◆ ASSIGNED TASK ◆
The task calls for each line of the records below in which the word "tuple" appears.

◆ DATA ◆
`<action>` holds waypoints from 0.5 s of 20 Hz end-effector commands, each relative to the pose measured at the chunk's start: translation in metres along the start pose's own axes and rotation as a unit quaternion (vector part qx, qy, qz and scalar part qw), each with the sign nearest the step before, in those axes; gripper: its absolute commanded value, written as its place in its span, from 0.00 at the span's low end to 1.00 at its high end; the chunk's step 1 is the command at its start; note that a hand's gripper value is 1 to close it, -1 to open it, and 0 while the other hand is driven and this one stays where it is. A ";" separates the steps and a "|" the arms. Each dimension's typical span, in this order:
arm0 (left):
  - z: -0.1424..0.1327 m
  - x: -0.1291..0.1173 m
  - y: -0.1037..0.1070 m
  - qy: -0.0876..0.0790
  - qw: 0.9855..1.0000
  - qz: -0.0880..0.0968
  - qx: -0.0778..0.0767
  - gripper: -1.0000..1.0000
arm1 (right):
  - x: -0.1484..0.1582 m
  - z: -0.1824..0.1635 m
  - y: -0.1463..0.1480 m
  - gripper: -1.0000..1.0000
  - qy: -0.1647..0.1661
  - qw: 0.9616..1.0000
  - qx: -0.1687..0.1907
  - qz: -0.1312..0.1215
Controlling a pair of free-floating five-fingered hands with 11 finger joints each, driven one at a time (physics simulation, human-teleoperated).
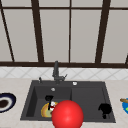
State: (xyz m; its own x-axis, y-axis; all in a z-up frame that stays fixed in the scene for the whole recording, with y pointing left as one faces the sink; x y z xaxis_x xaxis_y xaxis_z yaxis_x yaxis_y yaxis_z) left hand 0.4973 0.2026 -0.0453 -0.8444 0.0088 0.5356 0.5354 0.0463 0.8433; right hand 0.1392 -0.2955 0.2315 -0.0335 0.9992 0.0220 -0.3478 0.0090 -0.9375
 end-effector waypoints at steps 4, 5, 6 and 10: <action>-0.009 -0.018 0.003 0.018 0.998 0.049 -0.017 0.00 | 0.000 0.000 0.000 0.50 0.000 1.000 0.000 0.000; -0.009 -0.016 0.002 0.019 0.998 0.052 -0.017 0.00 | 0.000 0.000 0.000 0.50 0.000 1.000 0.000 0.000; -0.009 -0.014 0.001 0.020 0.998 0.051 -0.018 0.00 | 0.000 0.000 0.000 0.50 0.000 1.000 0.000 0.000; -0.013 -0.008 -0.002 0.023 0.998 0.057 -0.023 0.00 | 0.000 0.000 0.000 0.50 0.000 1.000 0.000 0.000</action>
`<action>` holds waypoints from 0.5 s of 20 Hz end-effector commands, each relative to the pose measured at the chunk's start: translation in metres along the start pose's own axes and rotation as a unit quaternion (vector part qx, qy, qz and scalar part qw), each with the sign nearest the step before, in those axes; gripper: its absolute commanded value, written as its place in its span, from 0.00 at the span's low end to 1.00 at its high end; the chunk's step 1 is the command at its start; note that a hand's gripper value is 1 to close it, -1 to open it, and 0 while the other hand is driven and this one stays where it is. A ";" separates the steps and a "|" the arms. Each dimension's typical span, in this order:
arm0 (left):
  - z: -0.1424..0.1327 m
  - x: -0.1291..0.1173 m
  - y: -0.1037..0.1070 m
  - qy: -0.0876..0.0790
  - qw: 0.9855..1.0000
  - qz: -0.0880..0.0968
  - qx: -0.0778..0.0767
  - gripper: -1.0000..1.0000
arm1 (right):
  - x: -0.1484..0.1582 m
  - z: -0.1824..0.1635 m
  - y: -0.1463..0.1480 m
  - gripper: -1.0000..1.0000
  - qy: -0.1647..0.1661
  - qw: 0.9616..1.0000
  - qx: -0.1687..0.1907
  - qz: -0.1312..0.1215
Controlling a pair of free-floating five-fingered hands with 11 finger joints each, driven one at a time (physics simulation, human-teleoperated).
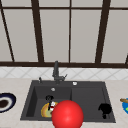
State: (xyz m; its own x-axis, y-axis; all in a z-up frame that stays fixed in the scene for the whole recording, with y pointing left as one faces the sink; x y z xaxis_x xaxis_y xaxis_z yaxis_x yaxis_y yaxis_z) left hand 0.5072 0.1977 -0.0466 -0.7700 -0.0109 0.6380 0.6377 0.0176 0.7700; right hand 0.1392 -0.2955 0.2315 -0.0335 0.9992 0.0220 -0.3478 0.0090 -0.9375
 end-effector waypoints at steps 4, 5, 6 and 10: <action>-0.006 0.011 0.000 0.003 1.000 -0.007 0.001 0.00 | 0.000 0.000 0.000 0.50 0.000 1.000 0.000 0.000; -0.005 0.011 0.003 0.000 1.000 -0.003 0.000 0.00 | 0.000 0.000 0.000 0.50 0.000 1.000 0.000 0.000; -0.004 0.011 0.003 -0.003 1.000 0.000 0.004 0.00 | 0.000 0.000 0.000 0.50 0.000 1.000 0.000 0.000; -0.011 0.019 0.004 0.000 1.000 0.000 0.000 0.00 | 0.000 0.000 0.000 0.50 0.000 1.000 0.000 0.000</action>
State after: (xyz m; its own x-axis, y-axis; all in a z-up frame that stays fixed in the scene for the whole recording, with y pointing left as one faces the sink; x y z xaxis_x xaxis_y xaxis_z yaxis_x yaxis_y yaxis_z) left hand 0.4989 0.1913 -0.0358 -0.7693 -0.0118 0.6387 0.6385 0.0169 0.7694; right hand 0.1392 -0.2955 0.2315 -0.0335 0.9992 0.0220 -0.3478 0.0090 -0.9375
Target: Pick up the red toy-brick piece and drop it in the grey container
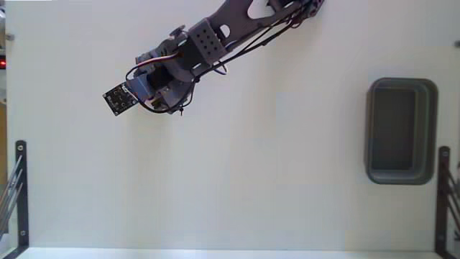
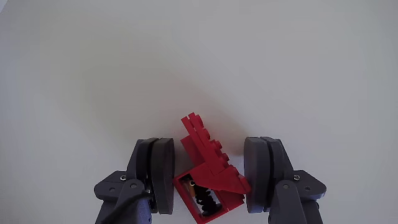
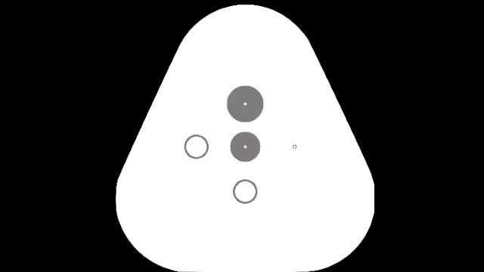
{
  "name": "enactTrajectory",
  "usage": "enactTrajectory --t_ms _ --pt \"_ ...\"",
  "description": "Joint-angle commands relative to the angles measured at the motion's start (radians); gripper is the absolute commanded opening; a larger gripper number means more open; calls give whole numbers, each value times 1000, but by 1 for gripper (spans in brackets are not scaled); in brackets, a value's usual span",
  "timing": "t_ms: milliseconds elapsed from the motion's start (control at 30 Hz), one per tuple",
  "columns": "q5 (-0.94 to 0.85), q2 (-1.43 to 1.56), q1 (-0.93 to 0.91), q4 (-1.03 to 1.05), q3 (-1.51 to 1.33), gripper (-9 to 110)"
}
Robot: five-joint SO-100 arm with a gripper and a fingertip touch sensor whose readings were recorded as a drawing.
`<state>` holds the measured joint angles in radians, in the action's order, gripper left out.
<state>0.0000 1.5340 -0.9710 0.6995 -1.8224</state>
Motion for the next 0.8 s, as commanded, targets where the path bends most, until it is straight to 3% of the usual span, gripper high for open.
enactTrajectory --t_ms 0,767 --pt "0 26 -13 -11 1 63" --pt "0 26 -13 -11 1 60"
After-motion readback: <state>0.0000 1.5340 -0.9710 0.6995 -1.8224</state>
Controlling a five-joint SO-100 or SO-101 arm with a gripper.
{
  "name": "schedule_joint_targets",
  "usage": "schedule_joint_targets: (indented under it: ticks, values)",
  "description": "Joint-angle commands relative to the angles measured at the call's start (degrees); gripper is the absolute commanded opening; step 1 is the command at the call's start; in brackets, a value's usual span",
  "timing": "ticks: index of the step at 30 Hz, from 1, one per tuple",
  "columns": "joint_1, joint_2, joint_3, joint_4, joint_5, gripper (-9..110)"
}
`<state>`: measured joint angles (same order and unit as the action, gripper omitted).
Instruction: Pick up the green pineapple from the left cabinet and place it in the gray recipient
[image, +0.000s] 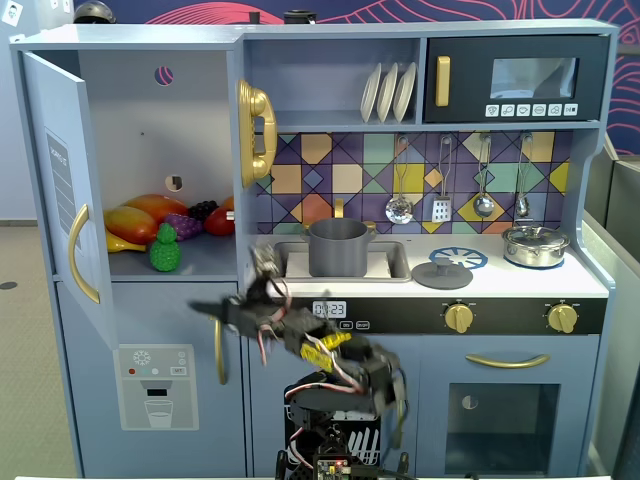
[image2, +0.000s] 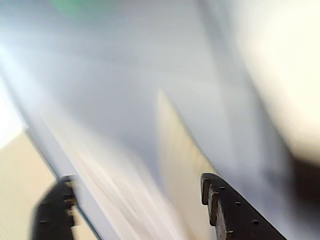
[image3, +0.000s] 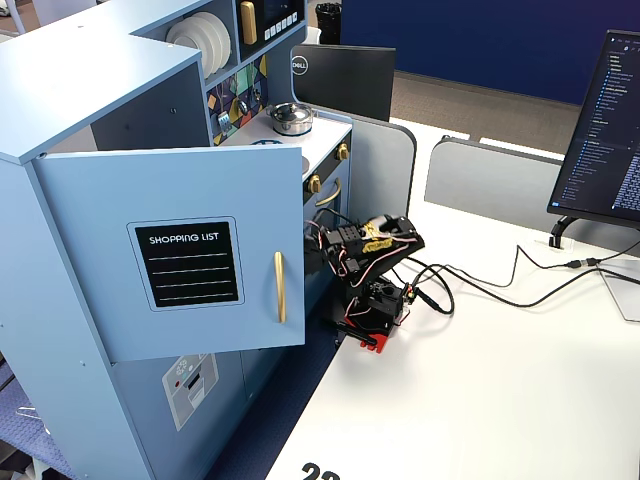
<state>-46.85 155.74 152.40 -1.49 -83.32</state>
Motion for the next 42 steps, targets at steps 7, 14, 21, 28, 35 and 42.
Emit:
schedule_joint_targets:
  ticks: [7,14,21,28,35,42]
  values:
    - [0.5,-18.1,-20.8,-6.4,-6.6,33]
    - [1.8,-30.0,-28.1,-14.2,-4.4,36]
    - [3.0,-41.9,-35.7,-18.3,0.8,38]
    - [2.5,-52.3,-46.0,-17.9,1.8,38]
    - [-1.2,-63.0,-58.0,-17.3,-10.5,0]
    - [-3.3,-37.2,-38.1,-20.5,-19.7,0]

◆ RESPONSE TO THIS EXERCISE ◆
  "timing": "t_ms: milliseconds elapsed from the motion's start (control at 30 Hz), one per tuple",
  "timing": "ticks: index of the step at 30 Hz, from 1, one per tuple",

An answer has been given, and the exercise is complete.